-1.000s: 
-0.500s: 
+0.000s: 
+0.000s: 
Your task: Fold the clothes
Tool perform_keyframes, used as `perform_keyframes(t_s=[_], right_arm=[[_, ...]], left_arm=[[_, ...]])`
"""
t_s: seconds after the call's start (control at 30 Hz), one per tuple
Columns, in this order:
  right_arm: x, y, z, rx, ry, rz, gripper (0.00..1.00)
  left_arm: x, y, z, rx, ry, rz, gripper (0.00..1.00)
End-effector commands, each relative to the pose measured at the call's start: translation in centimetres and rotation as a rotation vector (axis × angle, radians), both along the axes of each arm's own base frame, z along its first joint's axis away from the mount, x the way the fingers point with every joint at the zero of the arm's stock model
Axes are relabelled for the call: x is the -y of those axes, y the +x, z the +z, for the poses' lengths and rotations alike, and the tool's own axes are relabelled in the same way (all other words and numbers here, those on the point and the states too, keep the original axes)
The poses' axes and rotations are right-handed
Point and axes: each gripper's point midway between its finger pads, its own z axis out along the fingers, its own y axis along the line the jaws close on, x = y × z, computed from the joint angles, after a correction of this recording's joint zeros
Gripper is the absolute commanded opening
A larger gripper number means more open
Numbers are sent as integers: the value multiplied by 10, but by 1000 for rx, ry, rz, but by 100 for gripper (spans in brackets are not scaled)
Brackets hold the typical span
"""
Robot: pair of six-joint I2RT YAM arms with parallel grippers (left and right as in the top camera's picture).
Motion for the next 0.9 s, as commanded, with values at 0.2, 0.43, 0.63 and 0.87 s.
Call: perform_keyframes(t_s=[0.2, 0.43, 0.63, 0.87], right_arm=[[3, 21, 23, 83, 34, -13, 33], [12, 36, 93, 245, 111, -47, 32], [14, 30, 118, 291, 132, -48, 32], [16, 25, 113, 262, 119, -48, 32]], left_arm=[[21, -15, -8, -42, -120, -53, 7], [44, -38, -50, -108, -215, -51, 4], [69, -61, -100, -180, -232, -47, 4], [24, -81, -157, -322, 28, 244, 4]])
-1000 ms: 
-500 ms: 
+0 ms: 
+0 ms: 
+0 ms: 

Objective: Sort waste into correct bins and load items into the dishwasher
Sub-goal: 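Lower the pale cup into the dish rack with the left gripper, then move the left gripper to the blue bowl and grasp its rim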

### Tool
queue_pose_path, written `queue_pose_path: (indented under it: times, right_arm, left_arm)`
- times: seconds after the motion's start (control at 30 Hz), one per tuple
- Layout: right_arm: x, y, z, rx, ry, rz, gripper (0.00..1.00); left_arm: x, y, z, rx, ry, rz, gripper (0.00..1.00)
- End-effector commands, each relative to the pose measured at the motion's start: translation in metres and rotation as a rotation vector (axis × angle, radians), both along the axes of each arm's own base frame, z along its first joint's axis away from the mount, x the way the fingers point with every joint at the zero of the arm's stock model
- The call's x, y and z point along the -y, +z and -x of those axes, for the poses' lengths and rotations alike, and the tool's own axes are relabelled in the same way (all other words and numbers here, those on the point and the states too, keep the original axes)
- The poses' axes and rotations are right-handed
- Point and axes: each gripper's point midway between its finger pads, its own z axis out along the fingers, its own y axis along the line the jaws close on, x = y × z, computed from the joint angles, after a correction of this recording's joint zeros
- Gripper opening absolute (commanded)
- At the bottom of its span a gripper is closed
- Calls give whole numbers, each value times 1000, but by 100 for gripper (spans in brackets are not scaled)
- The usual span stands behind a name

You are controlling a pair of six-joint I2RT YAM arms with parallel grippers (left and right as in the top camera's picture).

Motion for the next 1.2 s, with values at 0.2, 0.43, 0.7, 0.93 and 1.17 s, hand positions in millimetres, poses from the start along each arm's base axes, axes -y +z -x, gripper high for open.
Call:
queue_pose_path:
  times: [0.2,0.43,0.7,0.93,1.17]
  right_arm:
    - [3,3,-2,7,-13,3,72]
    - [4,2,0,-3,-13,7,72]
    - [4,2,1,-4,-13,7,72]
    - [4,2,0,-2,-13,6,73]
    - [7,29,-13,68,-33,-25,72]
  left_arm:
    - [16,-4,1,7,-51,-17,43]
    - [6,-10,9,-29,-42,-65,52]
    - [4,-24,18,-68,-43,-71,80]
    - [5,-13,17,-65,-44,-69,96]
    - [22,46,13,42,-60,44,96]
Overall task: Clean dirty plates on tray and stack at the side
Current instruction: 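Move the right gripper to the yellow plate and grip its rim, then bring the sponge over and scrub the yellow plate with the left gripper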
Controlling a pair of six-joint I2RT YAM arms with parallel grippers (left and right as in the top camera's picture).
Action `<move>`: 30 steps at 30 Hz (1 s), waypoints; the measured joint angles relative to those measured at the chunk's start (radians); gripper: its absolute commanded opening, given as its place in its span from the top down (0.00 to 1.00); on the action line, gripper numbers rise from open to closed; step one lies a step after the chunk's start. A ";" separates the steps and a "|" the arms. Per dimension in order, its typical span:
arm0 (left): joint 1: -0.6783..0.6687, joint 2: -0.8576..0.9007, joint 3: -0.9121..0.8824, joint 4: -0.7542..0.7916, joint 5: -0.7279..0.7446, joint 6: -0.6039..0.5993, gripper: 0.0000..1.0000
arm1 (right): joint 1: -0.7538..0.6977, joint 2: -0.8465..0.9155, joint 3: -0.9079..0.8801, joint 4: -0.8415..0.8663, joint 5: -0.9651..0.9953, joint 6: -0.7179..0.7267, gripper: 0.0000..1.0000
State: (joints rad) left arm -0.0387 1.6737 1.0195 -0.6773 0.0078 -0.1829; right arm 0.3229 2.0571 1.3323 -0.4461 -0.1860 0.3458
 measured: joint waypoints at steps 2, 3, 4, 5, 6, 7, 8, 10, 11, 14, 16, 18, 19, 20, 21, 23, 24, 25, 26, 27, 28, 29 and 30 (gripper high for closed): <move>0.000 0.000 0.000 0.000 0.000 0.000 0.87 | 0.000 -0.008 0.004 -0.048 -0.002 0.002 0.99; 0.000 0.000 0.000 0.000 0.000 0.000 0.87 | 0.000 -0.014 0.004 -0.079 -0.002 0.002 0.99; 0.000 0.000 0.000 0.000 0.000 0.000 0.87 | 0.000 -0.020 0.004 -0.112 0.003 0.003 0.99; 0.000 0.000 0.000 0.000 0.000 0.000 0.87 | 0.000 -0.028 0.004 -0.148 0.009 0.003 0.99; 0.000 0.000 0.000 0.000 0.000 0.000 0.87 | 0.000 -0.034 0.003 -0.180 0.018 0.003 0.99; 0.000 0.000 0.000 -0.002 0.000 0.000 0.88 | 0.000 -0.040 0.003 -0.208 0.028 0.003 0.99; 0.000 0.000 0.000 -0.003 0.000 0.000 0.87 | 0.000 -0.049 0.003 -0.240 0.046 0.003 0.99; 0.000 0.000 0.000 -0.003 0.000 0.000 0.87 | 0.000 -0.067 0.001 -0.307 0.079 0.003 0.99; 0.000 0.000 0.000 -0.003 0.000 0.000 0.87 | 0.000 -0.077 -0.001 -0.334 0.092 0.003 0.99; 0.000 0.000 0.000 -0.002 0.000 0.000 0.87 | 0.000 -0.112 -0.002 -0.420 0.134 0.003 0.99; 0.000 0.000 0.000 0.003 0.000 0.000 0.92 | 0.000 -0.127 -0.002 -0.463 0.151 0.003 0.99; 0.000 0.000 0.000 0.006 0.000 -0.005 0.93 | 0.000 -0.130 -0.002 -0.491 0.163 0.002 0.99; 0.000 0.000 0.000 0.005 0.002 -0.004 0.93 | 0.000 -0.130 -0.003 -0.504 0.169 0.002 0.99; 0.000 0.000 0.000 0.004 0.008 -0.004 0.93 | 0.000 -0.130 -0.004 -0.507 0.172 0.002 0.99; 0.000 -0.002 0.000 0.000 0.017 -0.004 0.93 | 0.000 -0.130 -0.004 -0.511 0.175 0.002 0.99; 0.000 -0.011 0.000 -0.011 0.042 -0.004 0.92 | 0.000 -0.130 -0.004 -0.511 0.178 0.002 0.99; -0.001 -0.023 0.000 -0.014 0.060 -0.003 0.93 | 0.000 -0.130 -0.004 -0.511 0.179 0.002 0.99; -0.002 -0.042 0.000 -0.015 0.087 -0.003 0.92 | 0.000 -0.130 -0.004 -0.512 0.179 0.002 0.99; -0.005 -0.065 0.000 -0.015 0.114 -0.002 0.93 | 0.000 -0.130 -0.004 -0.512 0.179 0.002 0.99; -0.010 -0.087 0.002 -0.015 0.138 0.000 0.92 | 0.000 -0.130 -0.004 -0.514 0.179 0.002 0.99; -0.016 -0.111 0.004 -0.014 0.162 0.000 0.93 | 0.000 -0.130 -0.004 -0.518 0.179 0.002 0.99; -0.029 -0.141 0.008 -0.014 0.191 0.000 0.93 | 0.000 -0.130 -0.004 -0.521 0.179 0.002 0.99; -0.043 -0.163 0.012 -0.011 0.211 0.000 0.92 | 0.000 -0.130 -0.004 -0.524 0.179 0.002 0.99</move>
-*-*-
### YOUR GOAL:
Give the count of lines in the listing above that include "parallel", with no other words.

### RESPONSE BELOW:
3